In the material below, find the line with "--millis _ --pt" and the line with "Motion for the", then output those two lines and every line between them, exactly.

================================

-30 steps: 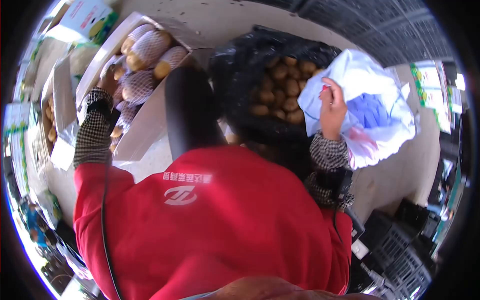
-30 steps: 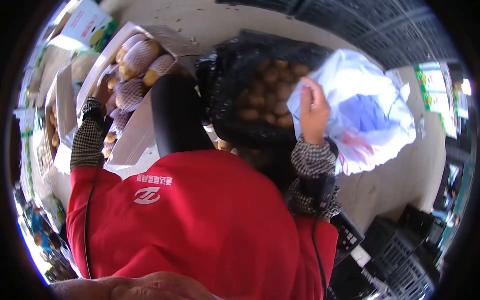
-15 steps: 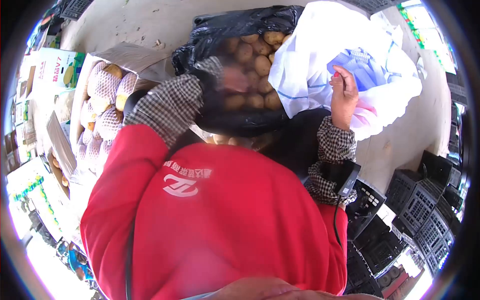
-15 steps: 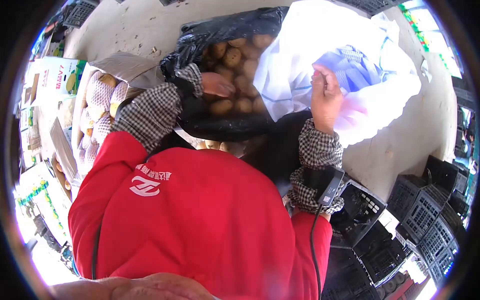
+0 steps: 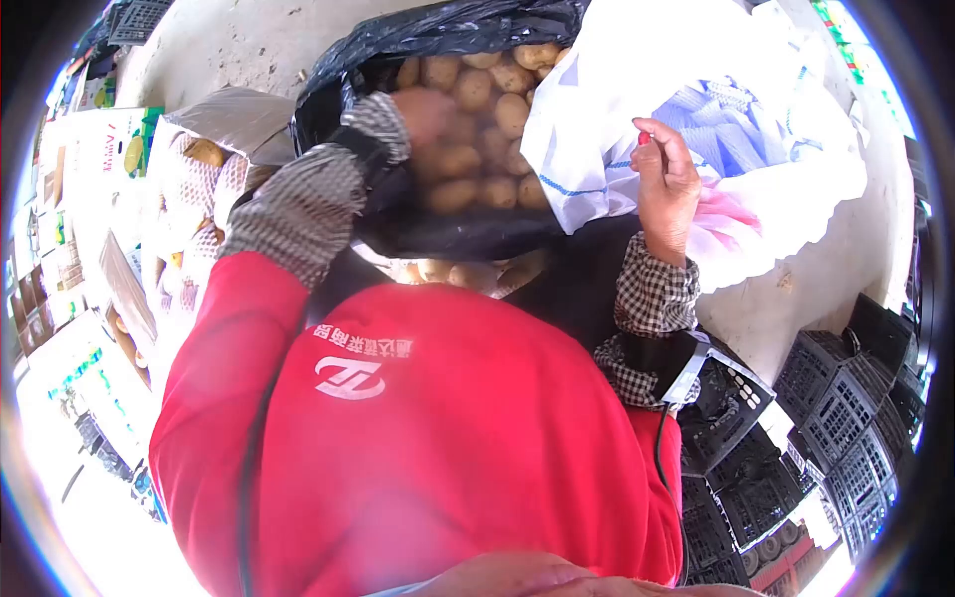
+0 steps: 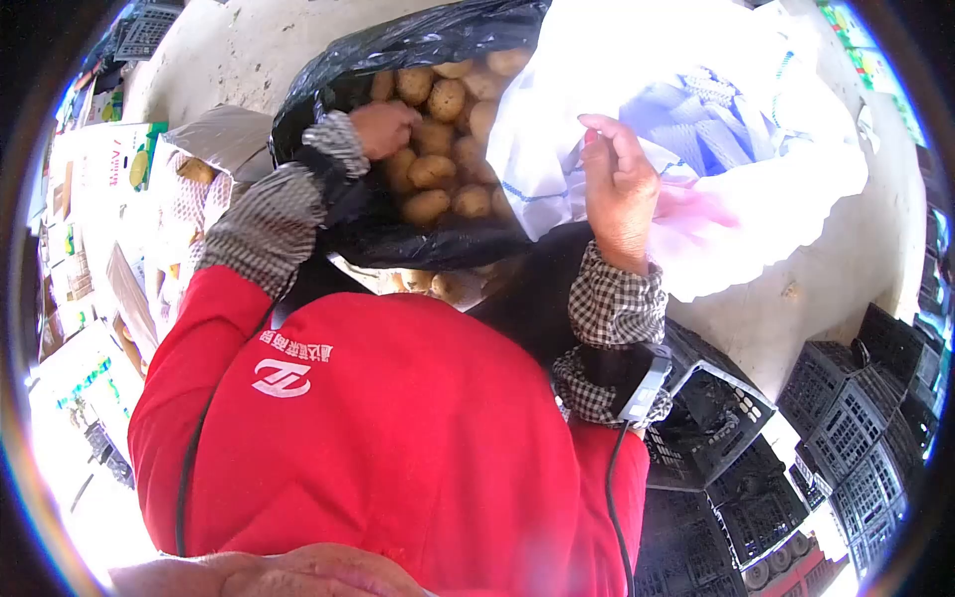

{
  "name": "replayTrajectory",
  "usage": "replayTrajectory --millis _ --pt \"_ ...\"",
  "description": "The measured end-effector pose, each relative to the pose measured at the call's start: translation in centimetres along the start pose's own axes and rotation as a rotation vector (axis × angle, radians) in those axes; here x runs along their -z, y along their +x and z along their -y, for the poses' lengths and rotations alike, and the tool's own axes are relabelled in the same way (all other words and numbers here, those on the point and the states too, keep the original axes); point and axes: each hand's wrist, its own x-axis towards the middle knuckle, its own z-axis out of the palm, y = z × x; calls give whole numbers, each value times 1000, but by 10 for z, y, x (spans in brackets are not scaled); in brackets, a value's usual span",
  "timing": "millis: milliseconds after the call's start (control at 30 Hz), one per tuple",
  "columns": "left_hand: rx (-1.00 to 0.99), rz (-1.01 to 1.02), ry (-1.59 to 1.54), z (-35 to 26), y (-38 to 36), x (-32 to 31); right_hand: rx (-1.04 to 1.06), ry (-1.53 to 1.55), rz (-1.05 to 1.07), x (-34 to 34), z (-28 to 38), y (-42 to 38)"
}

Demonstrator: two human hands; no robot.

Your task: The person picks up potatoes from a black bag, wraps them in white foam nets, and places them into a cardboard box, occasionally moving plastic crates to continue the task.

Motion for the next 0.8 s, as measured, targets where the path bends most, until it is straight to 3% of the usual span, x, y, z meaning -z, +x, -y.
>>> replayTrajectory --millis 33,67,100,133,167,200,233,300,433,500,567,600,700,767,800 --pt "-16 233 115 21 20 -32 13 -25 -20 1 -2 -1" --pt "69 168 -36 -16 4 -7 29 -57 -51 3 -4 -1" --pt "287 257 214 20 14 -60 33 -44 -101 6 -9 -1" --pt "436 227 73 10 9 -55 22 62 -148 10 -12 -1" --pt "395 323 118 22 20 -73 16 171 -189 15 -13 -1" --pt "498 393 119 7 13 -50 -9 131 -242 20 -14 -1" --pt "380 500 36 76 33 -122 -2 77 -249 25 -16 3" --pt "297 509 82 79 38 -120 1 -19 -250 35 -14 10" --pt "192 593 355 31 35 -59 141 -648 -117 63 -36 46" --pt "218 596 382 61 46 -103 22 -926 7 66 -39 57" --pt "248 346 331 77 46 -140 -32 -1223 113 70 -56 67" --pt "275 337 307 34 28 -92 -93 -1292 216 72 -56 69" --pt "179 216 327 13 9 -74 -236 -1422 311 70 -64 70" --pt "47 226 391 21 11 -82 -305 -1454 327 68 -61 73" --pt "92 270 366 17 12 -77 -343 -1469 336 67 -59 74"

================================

RESPONSE FOR THIS EXERCISE:
  "usage": "replayTrajectory --millis _ --pt \"_ ...\"",
  "description": "The measured end-effector pose, each relative to the pose measured at the call's start: translation in centimetres along the start pose's own axes and rotation as a rotation vector (axis × angle, radians) in those axes; here x runs along their -z, y along their +x and z along their -y, for the poses' lengths and rotations alike, and the tool's own axes are relabelled in the same way (all other words and numbers here, those on the point and the states too, keep the original axes); point and axes: each hand's wrist, its own x-axis towards the middle knuckle, its own z-axis out of the palm, y = z × x; calls give whole numbers, each value times 1000, but by 10 for z, y, x (spans in brackets are not scaled); in brackets, a value's usual span",
  "timing": "millis: milliseconds after the call's start (control at 30 Hz), one per tuple",
  "columns": "left_hand: rx (-1.00 to 0.99), rz (-1.01 to 1.02), ry (-1.59 to 1.54), z (-35 to 26), y (-38 to 36), x (-32 to 31); right_hand: rx (-1.04 to 1.06), ry (-1.53 to 1.55), rz (-1.05 to 1.07), x (-34 to 34), z (-28 to 38), y (-42 to 38)"
}

Demonstrator: two human hands; no robot.

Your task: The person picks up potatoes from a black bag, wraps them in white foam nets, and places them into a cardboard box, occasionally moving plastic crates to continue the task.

Motion for the next 0.8 s, as measured, targets where the path bends most, until it is straight to 3% of the usual span, x, y, z meaning -z, +x, -y.

That finishes the exercise, with nothing more to add.